Тбилиси. Полдень. Очень тепло — градусов двадцать, полагаю. Мы сидим с Резо в маленьком кафе на углу проспекта Руставели и улицы Пушкина. Резо тридцать лет — по возрасту годится мне в сыновья. Окна кафе выходят на площадь, центр которой отмечен колонной с позолоченным всадником наверху. Святой Георгий пронзает копьем дракона.

— Церетели — кивает Резо в сторону монумента.

Я разглядываю архитектурный шедевр. Значит, и тут отметился, вездесущий ты наш. Потом, глядя по сторонам, пытаюсь вспомнить, как выглядела эта площадь три десятка лет тому назад.

— А здесь раньше что стояло? — спрашиваю у Резо.

— Здесь Ленин стоял. Раньше называлась площадь Ленина. Теперь — Свободы. Ленина сняли.

— Ну да, понятно.

— А Пушкин стоит, — он указывает пальцем на бронзовый памятник в дальнем углу площади.

Александр Сергеевич Пушкин, отворотясь от Зураба Константиновича Церетели, глядит с невысокого постамента на портал Музея искусств.

— Он тут всегда стоял, — говорит Резо и, дабы подтвердить толерантность, добавляет: — Никто его не трогал. Один дурак написал, что надо Пушкина убрать, а еще один сказал, что надо Грибоедова перехоронить в другое место — из Мтацминда. Им тогда знаешь что устроили! Потом они по телевизору извинялись, говорили, что не так их поняли… Много дураков у нас.

— Везде хватает.

— А еще, знаешь, у нас Московский проспект есть. Как был, так и остался. — Резо, скосив глаз, пытается оценить мою реакцию. — И, между прочим, Санкт-Петербургская улица тоже есть. Там, знаешь, кто жил? Там Примаков жил.

— Неужто?

— Правда, правда. Клянусь мамой.

Молоденькая девушка, бесшумно появившись ниоткуда, ставит перед нами две порции мороженого и так же бесшумно исчезает. Ну, вот опять, как всегда — наиболее интересное не успеваешь толком рассмотреть!

— У нас мороженое самое вкусное, — сообщает Резо.

— Самое вкусное в Петербурге. У вас гора самая высокая.

— Нет, — вздыхает Резо. — Самая высокая не у нас.

— У вас, у вас, — потакаю я уязвленному самолюбию горца. — А в Киеве река самая широкая. А у нас вчерась щуку поймали размером с кита. Не слыхал?

— Да ну тебя!..

Погода жаркая, мороженое действительно неплохое. Я снова оглядываюсь, силясь вытащить из памяти жалкие обрывки каких-то старых картинок. Ничего не выходит. Площадь окружают дома, многие из которых построены наверняка лет десять назад, не больше.

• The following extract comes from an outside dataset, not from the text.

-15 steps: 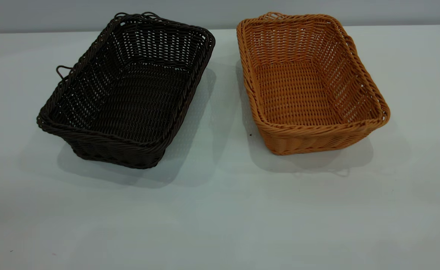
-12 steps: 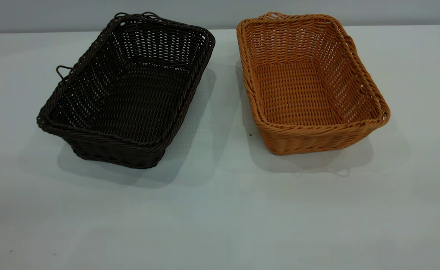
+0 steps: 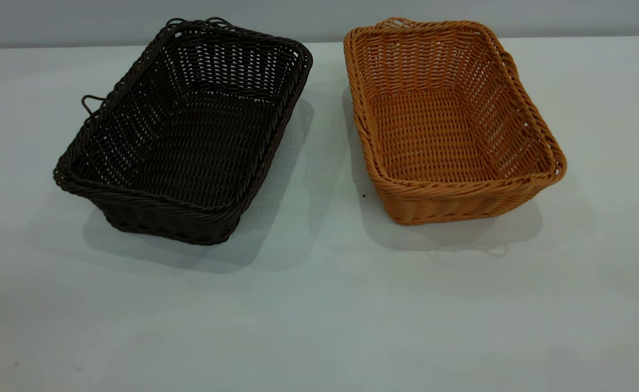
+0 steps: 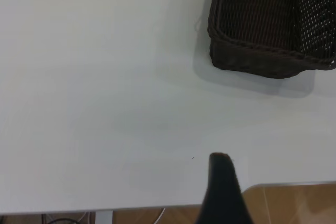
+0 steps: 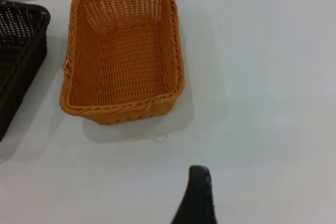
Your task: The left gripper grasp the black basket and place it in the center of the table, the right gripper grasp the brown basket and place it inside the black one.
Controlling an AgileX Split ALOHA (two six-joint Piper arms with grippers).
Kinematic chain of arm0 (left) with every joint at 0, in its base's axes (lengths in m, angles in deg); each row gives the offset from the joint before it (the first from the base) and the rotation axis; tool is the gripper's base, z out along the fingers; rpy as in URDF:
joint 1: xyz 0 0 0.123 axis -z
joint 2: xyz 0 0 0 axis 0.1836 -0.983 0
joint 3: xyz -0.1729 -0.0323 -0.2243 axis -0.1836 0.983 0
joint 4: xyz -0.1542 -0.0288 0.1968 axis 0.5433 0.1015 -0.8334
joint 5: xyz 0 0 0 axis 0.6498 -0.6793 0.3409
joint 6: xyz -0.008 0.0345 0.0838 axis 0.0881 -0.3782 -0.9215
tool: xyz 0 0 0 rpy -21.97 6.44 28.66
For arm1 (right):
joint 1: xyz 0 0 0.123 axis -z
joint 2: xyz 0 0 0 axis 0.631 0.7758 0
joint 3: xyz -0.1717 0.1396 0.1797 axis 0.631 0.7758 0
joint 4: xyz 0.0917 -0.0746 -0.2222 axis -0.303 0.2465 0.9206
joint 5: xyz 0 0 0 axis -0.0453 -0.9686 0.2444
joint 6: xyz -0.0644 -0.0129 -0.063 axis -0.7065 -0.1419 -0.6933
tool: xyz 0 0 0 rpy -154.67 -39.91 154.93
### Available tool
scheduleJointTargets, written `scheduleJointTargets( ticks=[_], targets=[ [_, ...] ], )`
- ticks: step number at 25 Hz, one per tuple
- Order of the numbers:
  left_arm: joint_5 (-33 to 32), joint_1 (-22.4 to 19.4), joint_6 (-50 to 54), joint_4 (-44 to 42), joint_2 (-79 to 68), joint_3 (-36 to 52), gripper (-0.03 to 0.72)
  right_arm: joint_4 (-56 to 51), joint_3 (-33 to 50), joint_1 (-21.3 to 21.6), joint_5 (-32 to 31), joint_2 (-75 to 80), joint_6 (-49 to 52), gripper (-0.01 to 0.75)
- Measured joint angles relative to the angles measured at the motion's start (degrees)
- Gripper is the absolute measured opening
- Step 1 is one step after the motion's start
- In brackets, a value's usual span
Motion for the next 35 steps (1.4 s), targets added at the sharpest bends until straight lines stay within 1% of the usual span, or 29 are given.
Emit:
scheduleJointTargets(
  ticks=[24, 27, 30, 33, 35],
  targets=[
    [0.00, 0.00, 0.07, 0.00, 0.00, 0.00, 0.474, -1.03, 0.00, 0.00, 0.10, 0.00, 0.00, 0.575],
    [0.07, 0.00, 0.48, 0.00, -0.40, -0.13, 0.474, -1.94, 0.00, 0.00, 0.28, 0.42, 0.00, 0.591],
    [2.16, 0.00, 2.12, 0.00, -5.12, -1.24, 0.475, -5.91, -0.25, 0.00, 1.61, 6.14, -0.78, 0.620],
    [5.95, 0.00, 2.57, 0.00, -13.76, -3.14, 0.481, -11.30, -0.57, 0.00, 6.63, 15.57, -5.11, 0.630],
    [9.56, 0.00, 2.19, 0.00, -20.98, -4.67, 0.489, -15.21, -0.57, 0.00, 9.01, 23.34, -8.64, 0.633]
  ],
)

— А вот этот когда появился? Раньше его здесь вроде не было.

— Это банк, — говорит Резо. — А рядом — мэрия бывшая. Теперь там не знаю что. А вон там дом стоял, он при Гамсахурдии сгорел, во время гражданской войны. И еще Дом художника сгорел — который у кинотеатра. Мы с братом тогда маленькие были еще, бегали смотреть, как горит.